Sur les conclusions à fin d’injonction :

L’exécution du présent jugement implique qu’il soit enjoint au préfet du Tarn de délivrer à Mme A... le titre de séjour sollicité dans un délai de deux mois à compter de la notification du jugement.

Sur les frais liés au litige :

Dans les circonstances de l’espèce, sous réserve de la renonciation de Me Touboul à percevoir la somme correspondant à la part contributive de l’État, il y a lieu de mettre à la charge de ce dernier une somme de 1 200 euros à verser à Me Touboul.





D E C I D E :

Article 1er : Il n’y a pas lieu de statuer sur la demande d’admission au bénéfice de l’aide juridictionnelle à titre provisoire présentée par Mme A....

Article 2 : L’arrêté du 9 septembre 2024 du préfet du Tarn est annulé.

Article 3 : Il est enjoint au préfet du Tarn de délivrer à Mme A... un titre de séjour portant la mention « vie privée et familiale » dans un délai de deux mois à compter de la notification du jugement.


Article 4 : Sous réserve de la renonciation de Me Touboul à percevoir la somme correspondant à la part contributive de l’État, ce dernier versera à Me Touboul une somme de 1 200 euros en application des dispositions de l’article L. 761-1 du code de justice administrative et de l’article 37 de la loi du 10 juillet 1991.

Article 5 : Le surplus des conclusions de la requête est rejeté.

Article 6 : Le présent jugement sera notifié à Mme B... A..., à Me Touboul et au préfet du Tarn.

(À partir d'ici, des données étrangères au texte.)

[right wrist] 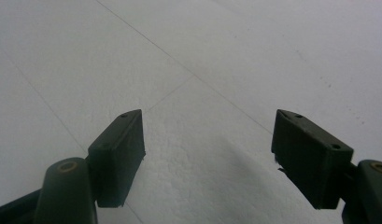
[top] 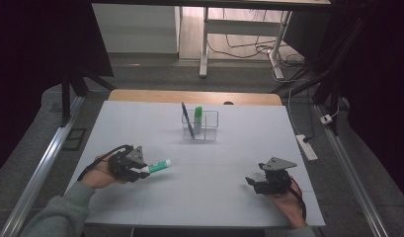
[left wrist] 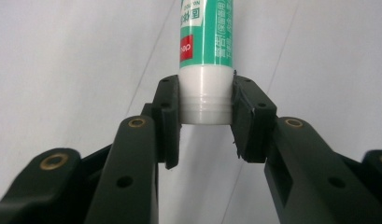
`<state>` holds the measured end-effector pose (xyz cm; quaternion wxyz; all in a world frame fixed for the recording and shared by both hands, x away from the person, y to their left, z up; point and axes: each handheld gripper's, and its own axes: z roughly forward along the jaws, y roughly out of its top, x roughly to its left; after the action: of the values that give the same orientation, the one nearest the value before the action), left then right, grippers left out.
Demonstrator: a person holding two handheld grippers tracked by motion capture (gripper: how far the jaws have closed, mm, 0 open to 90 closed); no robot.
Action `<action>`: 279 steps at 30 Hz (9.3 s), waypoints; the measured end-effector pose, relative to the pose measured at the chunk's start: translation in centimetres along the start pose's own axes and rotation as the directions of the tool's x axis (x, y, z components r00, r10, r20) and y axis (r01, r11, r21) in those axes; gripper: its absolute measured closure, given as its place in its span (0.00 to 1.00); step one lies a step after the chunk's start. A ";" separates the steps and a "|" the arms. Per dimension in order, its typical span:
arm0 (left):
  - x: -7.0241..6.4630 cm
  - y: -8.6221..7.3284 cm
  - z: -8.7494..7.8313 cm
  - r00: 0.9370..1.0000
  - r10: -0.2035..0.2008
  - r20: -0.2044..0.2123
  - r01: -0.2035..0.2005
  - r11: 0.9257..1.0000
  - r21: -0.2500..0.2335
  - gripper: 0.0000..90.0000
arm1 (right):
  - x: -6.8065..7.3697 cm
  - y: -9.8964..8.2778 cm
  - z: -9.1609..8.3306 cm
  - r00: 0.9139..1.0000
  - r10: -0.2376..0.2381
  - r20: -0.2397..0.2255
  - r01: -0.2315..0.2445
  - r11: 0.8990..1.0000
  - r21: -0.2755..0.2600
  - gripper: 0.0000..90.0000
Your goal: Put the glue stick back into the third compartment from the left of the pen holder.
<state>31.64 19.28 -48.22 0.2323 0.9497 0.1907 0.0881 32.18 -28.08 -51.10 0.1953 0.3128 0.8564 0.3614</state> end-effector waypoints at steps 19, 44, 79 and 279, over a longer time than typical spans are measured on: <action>-1.8 4.5 1.2 0.998 -0.052 -0.041 0.048 0.995 -0.093 0.72 | 0.8 0.7 -0.3 1.000 0.011 -0.026 -0.012 0.999 -0.045 0.28; -2.8 8.3 3.0 0.998 -0.065 -0.018 0.062 0.989 -0.136 0.72 | 2.7 2.8 -0.3 0.997 -0.033 -0.067 0.028 0.996 -0.081 0.26; -4.3 10.1 5.0 0.998 -0.029 0.051 0.038 0.985 -0.171 0.72 | 6.8 7.4 2.6 0.965 -0.245 -0.092 0.244 0.969 -0.026 0.26; 6.0 15.1 -2.5 0.900 -0.416 0.129 0.420 0.753 -0.507 0.71 | 0.0 0.2 -1.7 0.999 0.037 -0.031 -0.037 0.999 -0.002 0.31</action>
<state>41.32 10.29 -38.41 0.4959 0.7837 0.3656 0.0786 31.35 -28.78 -49.83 0.1755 0.3227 0.8528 0.3712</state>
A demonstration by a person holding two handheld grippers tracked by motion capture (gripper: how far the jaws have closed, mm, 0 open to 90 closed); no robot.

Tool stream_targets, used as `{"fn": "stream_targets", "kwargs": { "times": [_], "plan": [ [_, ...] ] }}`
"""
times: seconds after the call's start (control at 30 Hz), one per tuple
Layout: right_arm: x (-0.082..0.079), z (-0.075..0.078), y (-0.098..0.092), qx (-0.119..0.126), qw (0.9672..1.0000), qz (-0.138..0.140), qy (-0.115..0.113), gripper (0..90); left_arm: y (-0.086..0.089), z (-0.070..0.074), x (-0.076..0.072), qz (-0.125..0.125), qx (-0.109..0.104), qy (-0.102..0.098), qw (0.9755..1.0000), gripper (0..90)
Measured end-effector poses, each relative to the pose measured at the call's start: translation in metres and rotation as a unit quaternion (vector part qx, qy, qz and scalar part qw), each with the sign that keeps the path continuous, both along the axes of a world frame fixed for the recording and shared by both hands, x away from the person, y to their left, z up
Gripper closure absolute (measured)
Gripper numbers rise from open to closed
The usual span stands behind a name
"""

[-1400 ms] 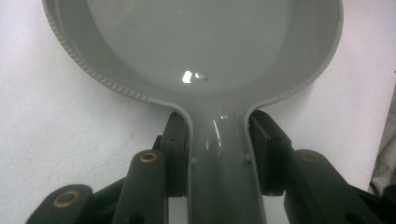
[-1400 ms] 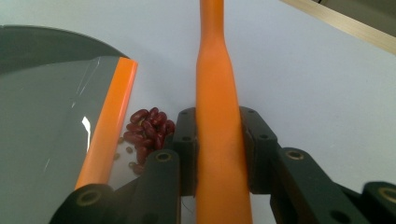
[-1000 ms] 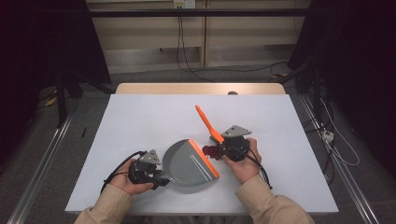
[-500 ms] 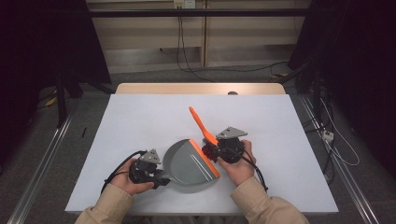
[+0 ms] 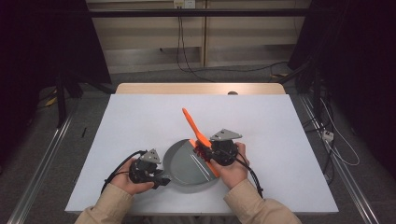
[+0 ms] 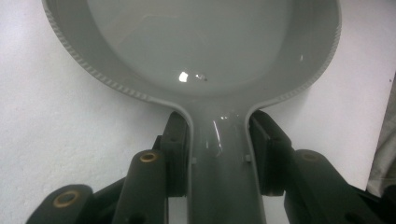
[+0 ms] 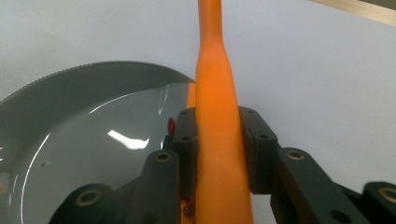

Délibéré après l'audience du 15 octobre 2025, à laquelle siégeaient :
- M. Daguerre de Hureaux, président ;
- Mme Gigault, première conseillère ;
- M. Zouad, conseiller.

Rendu public par mise à disposition au greffe le 29 octobre 2025.


La rapporteure,
Stéphanie Gigault

Le président,
Alain Daguerre de Hureaux

La greffière,



Lison Dispagne

La République mande et ordonne au préfet du Tarn en ce qui le concerne ou à tous commissaires de justice à ce requis en ce qui concerne les voies de droit commun contre les parties privées, de pourvoir à l’exécution de la présente décision.